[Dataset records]

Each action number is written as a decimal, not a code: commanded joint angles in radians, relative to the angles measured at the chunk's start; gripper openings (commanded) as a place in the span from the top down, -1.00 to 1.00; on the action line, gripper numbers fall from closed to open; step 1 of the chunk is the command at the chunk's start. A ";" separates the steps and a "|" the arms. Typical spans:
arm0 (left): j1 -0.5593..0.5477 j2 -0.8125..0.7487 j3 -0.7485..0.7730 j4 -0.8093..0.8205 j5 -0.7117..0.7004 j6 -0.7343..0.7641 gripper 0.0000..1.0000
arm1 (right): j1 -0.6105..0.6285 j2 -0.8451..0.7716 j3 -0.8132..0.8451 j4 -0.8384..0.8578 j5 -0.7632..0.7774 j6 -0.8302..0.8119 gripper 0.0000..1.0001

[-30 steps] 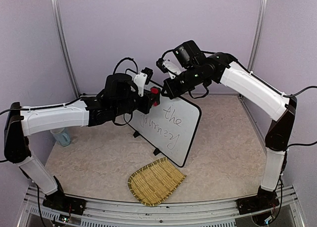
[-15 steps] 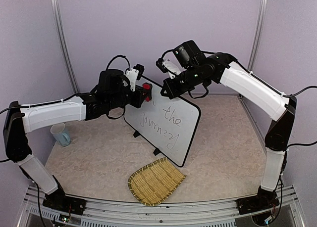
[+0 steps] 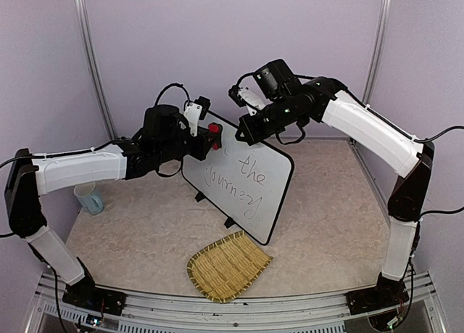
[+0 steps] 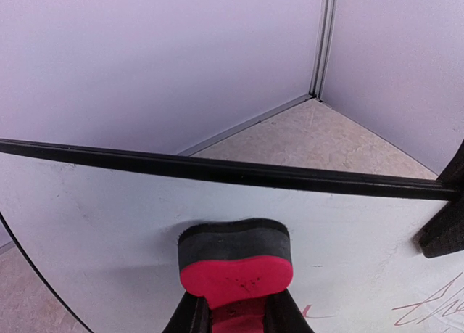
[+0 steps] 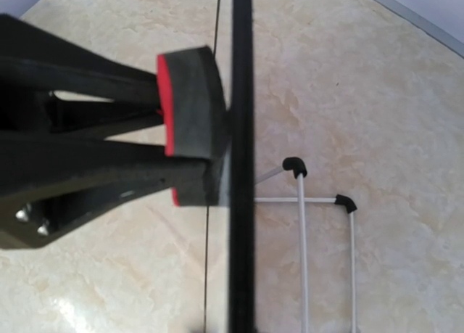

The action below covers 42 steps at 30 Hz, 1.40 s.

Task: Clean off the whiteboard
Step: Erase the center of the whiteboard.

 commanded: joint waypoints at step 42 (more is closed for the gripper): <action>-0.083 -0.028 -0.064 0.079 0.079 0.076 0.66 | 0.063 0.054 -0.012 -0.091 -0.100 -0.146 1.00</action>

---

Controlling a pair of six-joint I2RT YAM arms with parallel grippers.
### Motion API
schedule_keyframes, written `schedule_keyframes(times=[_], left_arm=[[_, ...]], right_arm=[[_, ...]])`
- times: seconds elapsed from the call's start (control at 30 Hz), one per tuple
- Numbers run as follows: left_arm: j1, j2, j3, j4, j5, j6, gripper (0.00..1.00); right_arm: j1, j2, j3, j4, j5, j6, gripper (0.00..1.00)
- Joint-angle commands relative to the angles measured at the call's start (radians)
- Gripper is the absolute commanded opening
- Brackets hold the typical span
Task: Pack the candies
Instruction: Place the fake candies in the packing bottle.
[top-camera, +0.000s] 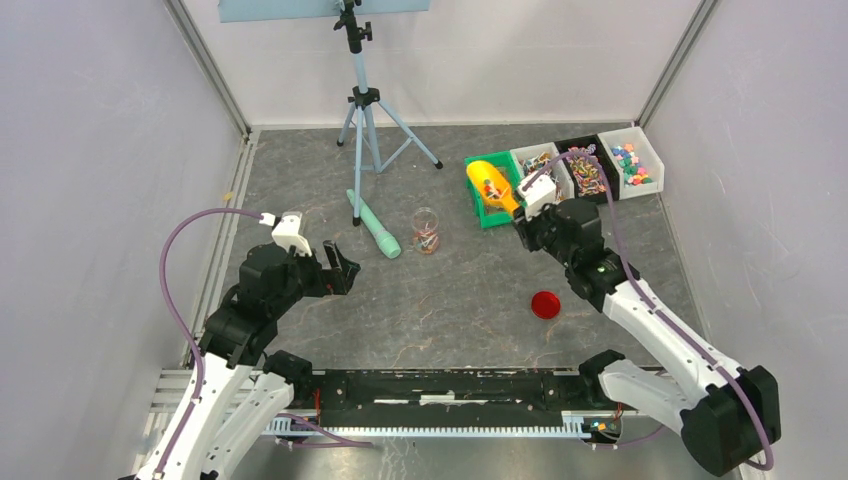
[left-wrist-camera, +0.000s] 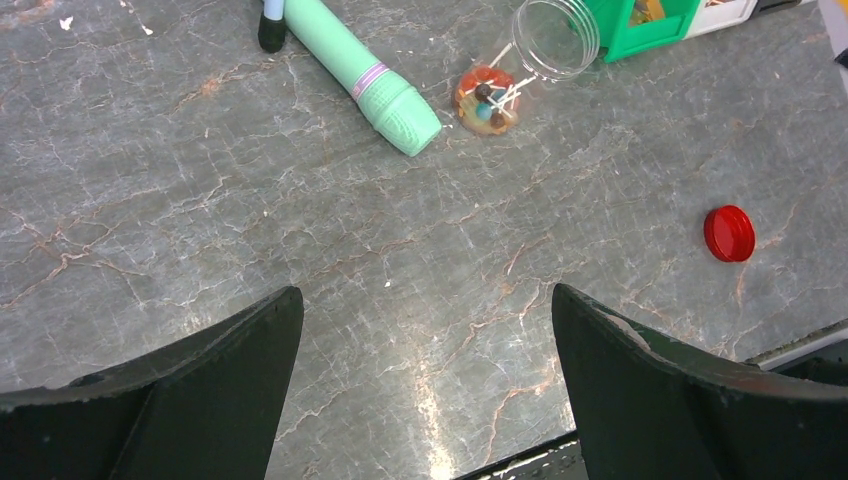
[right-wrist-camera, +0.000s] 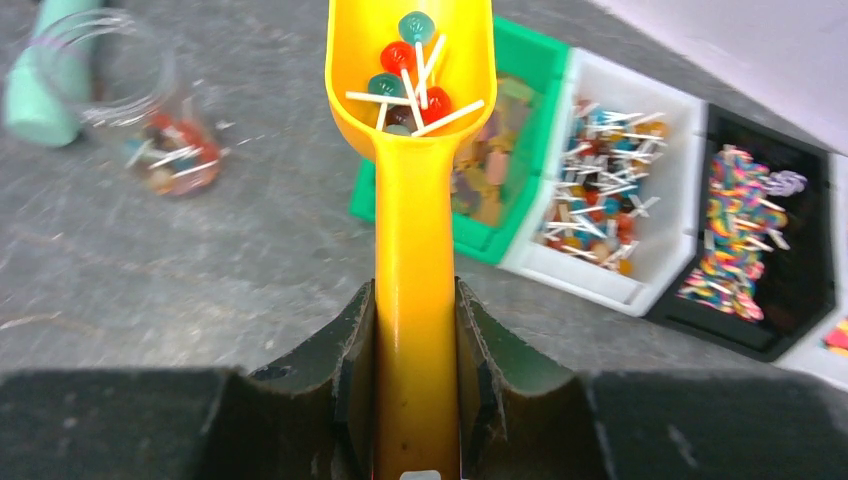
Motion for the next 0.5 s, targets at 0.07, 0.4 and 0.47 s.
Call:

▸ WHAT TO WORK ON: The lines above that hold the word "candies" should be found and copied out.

▸ RESULT OF THE EXERCISE:
Task: Pack the candies
Instruction: Place the fake candies in the packing bottle.

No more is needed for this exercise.